■ **EXERCISE INSTRUCTIONS**: Retype each line below precisely and omit all images.

■ **INFORMATION PROVIDED**:
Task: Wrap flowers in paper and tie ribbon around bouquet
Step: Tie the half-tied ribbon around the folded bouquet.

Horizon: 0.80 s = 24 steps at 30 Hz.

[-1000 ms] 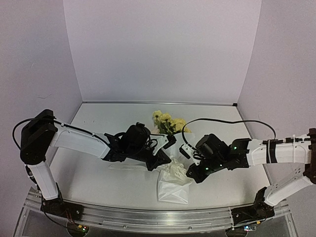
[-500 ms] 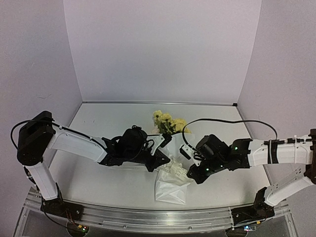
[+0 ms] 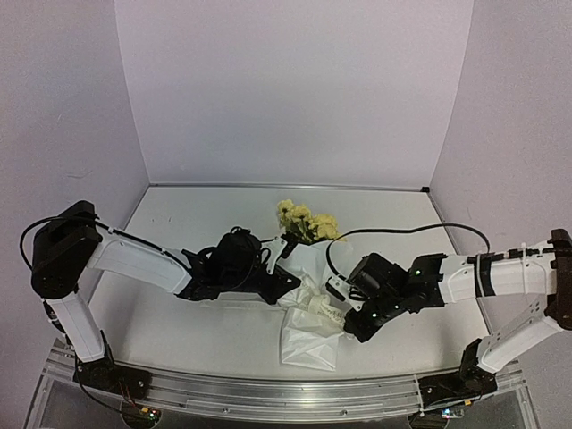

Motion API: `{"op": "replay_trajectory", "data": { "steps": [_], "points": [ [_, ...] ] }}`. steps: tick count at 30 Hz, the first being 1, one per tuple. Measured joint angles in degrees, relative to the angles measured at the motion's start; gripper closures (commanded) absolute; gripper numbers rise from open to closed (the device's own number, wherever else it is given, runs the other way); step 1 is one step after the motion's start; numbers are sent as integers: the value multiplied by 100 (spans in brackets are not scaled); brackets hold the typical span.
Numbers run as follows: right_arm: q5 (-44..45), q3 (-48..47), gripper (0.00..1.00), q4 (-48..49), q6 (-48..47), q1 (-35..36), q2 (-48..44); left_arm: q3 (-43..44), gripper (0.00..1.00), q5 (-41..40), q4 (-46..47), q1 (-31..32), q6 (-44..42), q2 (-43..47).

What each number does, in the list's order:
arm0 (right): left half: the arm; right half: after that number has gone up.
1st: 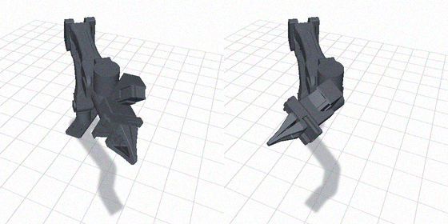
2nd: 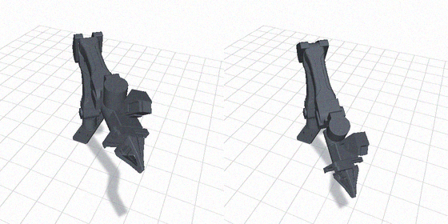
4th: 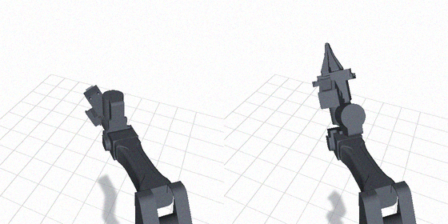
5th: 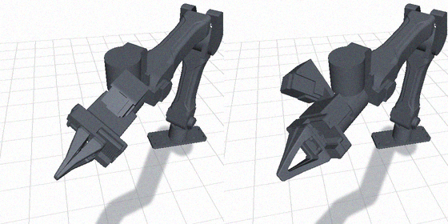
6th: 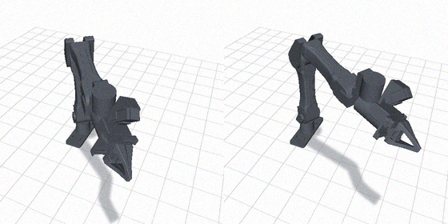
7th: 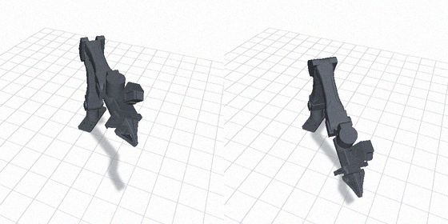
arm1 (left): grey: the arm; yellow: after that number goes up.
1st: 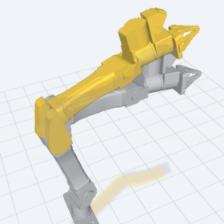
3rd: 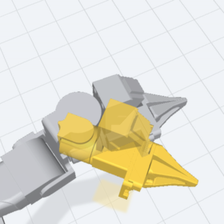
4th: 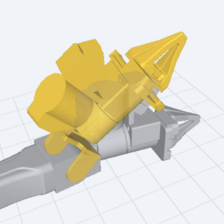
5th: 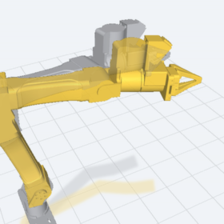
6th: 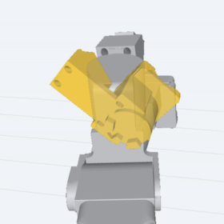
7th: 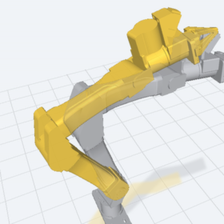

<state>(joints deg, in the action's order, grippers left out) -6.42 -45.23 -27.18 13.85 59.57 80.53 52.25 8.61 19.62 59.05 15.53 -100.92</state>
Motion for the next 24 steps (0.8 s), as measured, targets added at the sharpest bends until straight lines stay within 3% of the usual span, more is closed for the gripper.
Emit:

■ **RESPONSE AREA**:
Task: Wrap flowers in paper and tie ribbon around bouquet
Step: Tie the half-tied ribbon around the folded bouquet.

Horizon: 0.80 s = 24 steps at 30 Hz.

[-1000 ms] 
[-500 ms] 
[+0 ms] 

Motion API: `{"op": "replay_trajectory", "data": { "steps": [_], "points": [ [_, ...] ] }}`. steps: tick count at 30 Hz, the first being 1, one per tuple. Measured joint angles in degrees, relative to the angles measured at the motion's start; gripper closures (commanded) absolute; gripper numbers rise from open to closed (the device's own number, wherever else it is given, runs the other way); step 1 is one step after the motion's start; numbers are sent as integers: the value multiplied by 100 (spans in brackets are not scaled); brackets hold the typical span.
Numbers run as follows: right_arm: q5 (-44..45), q3 (-48..47), gripper (0.00..1.00), q4 (-48..49), q6 (-48..47), q1 (-35..36), q2 (-48..44); left_arm: q3 (-43..44), gripper (0.00..1.00), q5 (-41..40), q4 (-46..47), q1 (-31..32), q6 (-44..42), q2 (-43..47).

What each number does, in the list's order:
arm0 (right): left half: the arm; right half: after that number has gone up.
1st: 
2nd: 
4th: 
5th: 
6th: 
7th: 
arm1 (left): grey: the arm; yellow: after that number goes up.
1st: 
3rd: 
4th: 
5th: 
6th: 
7th: 

<state>(joints deg, in the action's order, grippers left out) -6.42 -45.23 -27.18 13.85 59.57 80.53 52.25 8.61 19.62 59.05 15.53 -100.92</state>
Motion for the next 24 steps (0.8 s), as measured, targets added at the sharpest bends until straight lines stay within 3% of the usual span, more is closed for the gripper.
Emit:

The exercise ends with this answer.